Heat transfer enhancement in a vertical tube confining two immiscible falling co-flows

• Heat transfer in falling immiscible fluids inside a vertical tube is modeled.
• Performance factors are obtained using a validated finite difference method.
• The maximum enhancement factor for (water, mercury) pair is 1.029 fold.
• The maximum enhancement factor for (mercury, water) pair is 4.58 fold.
• Enhancement factor for (air, mercury) pair can be 2.82 fold under fully developed condition.

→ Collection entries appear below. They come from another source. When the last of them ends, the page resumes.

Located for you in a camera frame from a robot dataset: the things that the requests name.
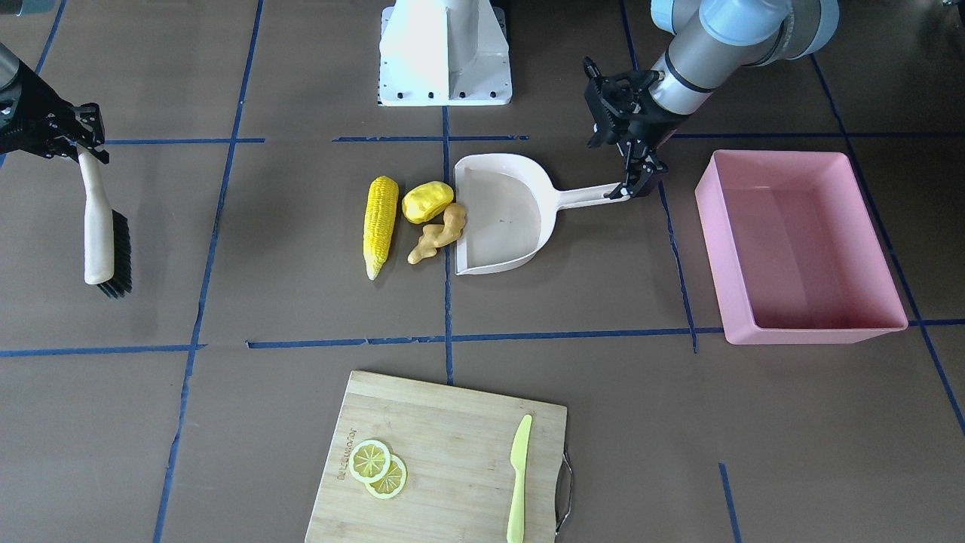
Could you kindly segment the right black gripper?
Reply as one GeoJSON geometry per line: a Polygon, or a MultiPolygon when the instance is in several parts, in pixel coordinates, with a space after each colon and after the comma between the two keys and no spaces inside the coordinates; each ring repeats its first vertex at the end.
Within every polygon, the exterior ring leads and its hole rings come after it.
{"type": "Polygon", "coordinates": [[[63,100],[30,66],[18,62],[14,78],[2,88],[1,154],[24,151],[78,162],[89,155],[109,164],[105,141],[99,104],[63,100]]]}

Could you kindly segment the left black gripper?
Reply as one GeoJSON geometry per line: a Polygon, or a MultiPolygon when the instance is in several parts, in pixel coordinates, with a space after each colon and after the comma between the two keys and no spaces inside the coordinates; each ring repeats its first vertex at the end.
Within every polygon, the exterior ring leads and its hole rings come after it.
{"type": "Polygon", "coordinates": [[[672,131],[672,113],[659,106],[651,93],[664,72],[649,69],[605,76],[589,57],[583,58],[583,70],[588,77],[584,100],[594,128],[587,147],[617,146],[623,158],[623,179],[609,197],[650,195],[668,172],[656,151],[672,131]]]}

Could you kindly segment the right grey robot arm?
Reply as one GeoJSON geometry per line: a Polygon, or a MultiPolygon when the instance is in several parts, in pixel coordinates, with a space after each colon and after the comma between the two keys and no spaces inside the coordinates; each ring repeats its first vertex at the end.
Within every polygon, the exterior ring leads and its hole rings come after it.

Heat transfer enhancement in falling two immiscible co-flows arranged concentrically inside a vertical tube is investigated in this work. The momentum and energy equations of both fluids are solved analytically and numerically. The numerical and the analytical results based on adiabatic and zero-shear-stress interfacial conditions are well matched. A parametric study including the influence of fluids relative densities, viscosities, thermal conductivities, specific heats and the flows relative radii is conducted for various reference Reynolds numbers. Different ranges of the fluids thermophysical properties that augment heat transfer are obtained and discussed. When the (inner, outer) fluids pair is given as (water, mercury), the maximum enhancement factor is found to be 1.029 fold relative to the case when the outer fluid filling the whole volume. Interchanging the fluids of that pair can increase the enhancement factor up to 4.58 fold due to flow rate amplification caused by the decrease in the friction force. The use of (air, mercury) pair can increase the enhancement ratio to above 2.82 fold if the flows are thermally fully developed due to significant reduction in effective viscosity. This work demonstrates that significant heat transfer enhancement is attainable when combining layering of immiscible fluids and flow rate amplification mechanisms.